Miniaturas
Por: Rubén Pérez Anguiano*
Las naciones, como los individuos, tienen rincones oscuros en su historia que necesitan iluminar.
Las naciones agresivas guardan traumas relacionados con una derrota imprevista o la pérdida de territorios conquistados. Las naciones pacíficas (o pasivas) enfrentan otro tipo de malos momentos: sufrimientos, injusticias, invasiones.
Como ocurre entre los individuos, las naciones enfrentan sus rincones oscuros de formas complejas. En México, por ejemplo, abrazamos los heroísmos trágicos y renegamos de los momentos victoriosos.
Veámoslo. Somos una nación de mestizos, hijos de castellanos y habitantes originarios. Ninguna de las partes de esa progenie era pura. Los castellanos estaban mestizados de razas ibéricas y celtíberas, luego de romanos y después de moros, es decir, africanos árabes.

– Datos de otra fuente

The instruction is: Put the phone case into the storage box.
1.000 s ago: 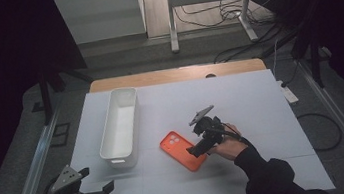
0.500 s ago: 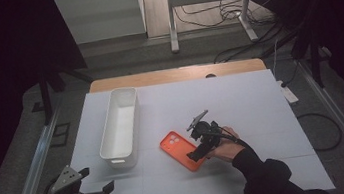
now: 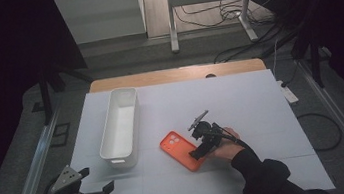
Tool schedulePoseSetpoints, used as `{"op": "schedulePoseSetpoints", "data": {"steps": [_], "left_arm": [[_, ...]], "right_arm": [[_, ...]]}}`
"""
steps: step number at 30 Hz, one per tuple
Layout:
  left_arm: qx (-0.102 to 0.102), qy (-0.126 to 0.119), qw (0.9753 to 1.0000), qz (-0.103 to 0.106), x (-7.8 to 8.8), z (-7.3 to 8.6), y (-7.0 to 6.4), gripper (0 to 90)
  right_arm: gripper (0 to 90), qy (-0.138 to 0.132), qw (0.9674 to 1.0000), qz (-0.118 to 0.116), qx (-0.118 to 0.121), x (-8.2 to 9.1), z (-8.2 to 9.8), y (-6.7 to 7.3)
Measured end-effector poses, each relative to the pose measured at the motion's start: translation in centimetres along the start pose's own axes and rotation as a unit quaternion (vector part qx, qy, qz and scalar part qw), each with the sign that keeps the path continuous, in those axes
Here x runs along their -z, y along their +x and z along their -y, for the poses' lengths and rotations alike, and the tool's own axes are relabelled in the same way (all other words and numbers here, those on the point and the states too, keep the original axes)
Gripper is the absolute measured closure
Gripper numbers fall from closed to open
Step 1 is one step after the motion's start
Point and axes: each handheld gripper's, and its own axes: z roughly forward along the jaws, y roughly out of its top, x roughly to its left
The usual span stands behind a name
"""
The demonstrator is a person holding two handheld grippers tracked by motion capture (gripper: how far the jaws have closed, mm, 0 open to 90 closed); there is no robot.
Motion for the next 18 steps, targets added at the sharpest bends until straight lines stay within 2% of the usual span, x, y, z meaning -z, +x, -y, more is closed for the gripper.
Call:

Los habitantes originarios o indígenas, por su parte, eran una composición variada de lenguas, fisonomías, corpulencias, temperamentos y comportamientos. Además, estaban en guerra continua unos pueblos con otros.
Descendientes de ese mestizaje de mestizajes (“sincretismo de sincretismos”, decía Octavio Paz), los mexicanos seguimos despreciando a nuestra mitad europea. Todavía decimos: “nos conquistaron”, cuando en realidad los castellanos conquistaron a los pueblos indígenas y nosotros descendemos de unos y otros.

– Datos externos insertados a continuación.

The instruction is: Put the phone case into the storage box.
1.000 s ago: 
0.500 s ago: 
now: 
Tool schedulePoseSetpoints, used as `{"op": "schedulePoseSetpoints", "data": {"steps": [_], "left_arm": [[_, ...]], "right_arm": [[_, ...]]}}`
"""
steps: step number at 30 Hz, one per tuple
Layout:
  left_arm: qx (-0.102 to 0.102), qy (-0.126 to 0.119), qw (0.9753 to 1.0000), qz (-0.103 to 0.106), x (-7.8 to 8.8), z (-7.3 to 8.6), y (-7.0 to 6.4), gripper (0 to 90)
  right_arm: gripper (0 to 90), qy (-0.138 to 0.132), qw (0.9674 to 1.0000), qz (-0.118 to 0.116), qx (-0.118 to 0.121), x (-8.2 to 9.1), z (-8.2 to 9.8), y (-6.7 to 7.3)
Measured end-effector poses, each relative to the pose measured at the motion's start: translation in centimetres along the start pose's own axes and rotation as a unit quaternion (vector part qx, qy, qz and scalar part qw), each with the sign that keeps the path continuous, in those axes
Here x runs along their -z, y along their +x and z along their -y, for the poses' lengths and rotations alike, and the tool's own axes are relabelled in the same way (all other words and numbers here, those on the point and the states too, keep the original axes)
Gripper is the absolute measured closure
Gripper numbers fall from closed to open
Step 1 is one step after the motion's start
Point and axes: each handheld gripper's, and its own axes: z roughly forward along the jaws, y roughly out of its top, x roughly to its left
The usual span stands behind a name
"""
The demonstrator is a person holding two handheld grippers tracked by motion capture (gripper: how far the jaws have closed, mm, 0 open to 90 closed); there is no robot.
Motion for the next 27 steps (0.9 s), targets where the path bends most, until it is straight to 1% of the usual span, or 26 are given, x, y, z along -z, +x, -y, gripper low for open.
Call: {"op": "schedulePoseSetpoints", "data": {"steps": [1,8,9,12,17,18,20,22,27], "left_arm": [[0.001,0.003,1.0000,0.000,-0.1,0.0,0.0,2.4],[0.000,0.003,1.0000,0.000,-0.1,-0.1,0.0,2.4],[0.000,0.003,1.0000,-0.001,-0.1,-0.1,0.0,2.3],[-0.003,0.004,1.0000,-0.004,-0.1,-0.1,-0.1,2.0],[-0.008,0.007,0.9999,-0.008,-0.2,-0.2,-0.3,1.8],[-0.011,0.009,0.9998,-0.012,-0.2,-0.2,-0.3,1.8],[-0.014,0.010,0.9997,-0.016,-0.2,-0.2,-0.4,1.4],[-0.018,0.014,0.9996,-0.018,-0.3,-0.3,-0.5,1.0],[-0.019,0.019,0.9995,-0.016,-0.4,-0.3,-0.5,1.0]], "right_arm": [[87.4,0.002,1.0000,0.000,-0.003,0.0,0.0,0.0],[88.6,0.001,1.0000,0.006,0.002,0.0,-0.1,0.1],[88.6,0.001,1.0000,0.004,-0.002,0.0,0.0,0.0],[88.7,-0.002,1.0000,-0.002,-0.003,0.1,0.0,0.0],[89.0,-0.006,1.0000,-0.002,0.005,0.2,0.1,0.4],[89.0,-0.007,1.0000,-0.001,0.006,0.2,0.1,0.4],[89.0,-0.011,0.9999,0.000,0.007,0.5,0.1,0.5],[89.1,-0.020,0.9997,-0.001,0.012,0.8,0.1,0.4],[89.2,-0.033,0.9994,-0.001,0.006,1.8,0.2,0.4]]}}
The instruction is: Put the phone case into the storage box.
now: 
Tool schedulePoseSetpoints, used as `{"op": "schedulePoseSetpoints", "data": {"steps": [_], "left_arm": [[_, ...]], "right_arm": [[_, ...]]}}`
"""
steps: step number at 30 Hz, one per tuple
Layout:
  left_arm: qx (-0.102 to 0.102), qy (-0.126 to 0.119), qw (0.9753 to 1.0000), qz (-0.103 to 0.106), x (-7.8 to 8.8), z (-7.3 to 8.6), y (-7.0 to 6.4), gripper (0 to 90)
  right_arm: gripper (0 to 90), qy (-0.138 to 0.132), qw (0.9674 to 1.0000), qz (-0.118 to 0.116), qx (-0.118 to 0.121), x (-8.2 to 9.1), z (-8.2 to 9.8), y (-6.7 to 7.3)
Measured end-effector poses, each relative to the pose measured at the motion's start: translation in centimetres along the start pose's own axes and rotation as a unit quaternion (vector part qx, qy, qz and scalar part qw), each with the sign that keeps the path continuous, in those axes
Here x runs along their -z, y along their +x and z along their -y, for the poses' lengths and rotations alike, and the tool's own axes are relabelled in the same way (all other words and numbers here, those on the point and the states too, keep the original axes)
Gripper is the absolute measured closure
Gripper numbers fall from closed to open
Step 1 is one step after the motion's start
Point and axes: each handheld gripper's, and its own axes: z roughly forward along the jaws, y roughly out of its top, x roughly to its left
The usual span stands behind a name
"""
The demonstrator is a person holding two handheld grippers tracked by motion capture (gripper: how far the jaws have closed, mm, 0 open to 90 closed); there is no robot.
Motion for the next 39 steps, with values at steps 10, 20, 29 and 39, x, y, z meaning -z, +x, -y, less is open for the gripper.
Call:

Somos, si quiere, hijos de los conquistadores, lo mismo que de los conquistados, pero abrazamos con fervor la causa perdida.

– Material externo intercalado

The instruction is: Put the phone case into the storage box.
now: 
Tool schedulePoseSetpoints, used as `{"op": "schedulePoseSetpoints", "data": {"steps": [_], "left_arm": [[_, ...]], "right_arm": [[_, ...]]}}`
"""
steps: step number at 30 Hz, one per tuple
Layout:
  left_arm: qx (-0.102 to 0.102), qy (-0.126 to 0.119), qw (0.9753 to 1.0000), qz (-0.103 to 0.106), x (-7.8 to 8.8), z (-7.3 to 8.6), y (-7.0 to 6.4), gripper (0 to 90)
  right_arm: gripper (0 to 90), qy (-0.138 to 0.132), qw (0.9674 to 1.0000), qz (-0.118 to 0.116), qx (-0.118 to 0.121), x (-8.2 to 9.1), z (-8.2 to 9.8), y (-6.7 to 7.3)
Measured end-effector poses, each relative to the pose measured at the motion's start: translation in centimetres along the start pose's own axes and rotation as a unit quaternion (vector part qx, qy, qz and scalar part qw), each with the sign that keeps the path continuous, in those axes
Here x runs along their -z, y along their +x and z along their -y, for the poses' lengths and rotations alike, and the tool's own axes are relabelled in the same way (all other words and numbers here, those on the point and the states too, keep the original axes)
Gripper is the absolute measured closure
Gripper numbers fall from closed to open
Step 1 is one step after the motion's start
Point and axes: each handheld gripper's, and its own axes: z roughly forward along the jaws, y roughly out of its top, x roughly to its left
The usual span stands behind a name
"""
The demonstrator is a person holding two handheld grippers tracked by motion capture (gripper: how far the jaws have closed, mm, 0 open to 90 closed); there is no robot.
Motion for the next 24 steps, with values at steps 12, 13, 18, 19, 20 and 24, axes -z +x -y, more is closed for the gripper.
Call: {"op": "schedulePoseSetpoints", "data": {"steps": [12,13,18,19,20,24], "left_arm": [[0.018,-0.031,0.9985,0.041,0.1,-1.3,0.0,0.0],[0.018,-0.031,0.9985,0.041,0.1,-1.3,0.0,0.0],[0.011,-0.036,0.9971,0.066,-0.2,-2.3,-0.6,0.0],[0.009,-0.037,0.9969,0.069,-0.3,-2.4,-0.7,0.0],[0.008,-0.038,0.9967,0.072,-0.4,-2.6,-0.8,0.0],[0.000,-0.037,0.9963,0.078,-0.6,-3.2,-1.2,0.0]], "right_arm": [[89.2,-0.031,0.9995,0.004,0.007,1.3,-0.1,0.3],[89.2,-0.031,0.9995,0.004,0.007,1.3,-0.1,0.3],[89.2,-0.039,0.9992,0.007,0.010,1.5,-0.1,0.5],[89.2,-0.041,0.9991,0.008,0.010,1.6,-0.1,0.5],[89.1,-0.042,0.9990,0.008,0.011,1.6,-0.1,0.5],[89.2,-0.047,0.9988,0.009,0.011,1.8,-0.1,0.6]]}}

La única escultura de Colón en la Ciudad de México fue vandalizada durante años por hordas de fanáticos de la pureza original americana y hasta la fecha no tenemos calles, plazas ni escuelas llamadas “Cortés”. No, claro que no, sería un pecado. Mejor tenemos a Cuauhtémoc, el águila que desciende, el héroe doliente, torturado y derrotado.
Al tomar partido por la causa indígena también elegimos una actitud frente a la vida: derrotados con honra por siempre, triunfadores injustos jamás.
En la independencia, celebramos jubilosos el inicio trágico, pero renegamos del final victorioso. Nuestro panteón cívico abunda en referencias heroicas dedicadas a Hidalgo, Morelos, Allende, la Corregidora, en fin, pero guarda silencio frente al consumador: Agustín de Iturbide.
En la Revolución ocurre algo similar. Honramos la memoria de Madero, Carranza, Zapata, Villa, pero se nos escapa el nombre del gran triunfador, el que cerró el capítulo revolucionario para abrir una nueva etapa en la vida de México: Plutarco Elías Calles.
El derrotado, el muerto a traición, el que inicia las gestas sin llegar a concluirlas, es el héroe de nuestra historia. En cambio, el triunfador es el traidor, el poco confiable, el sospechoso, el que da vergüenza.
Otras naciones necesitan reconciliarse con la derrota, la nuestra necesita reconciliarse con la victoria.
Sin esa justa reconciliación con nuestra herencia victoriosa seguiremos atorados en el trauma de lo trágico, buscando eternamente a la bandera para envolvernos en ella y arrojarnos al vacío.
*Rubén Pérez Anguiano, colimense de 55 años, fue secretario de Cultura, Desarrollo Social y General de Gobierno en cuatro administraciones estatales. Ganó certámenes nacionales de oratoria, artículo de fondo, ensayo y fue Mención Honorífica del Premio Nacional de la Juventud en 1987. Tiene publicaciones antológicas de literatura policiaca, letras colimenses y un libro de aforismos.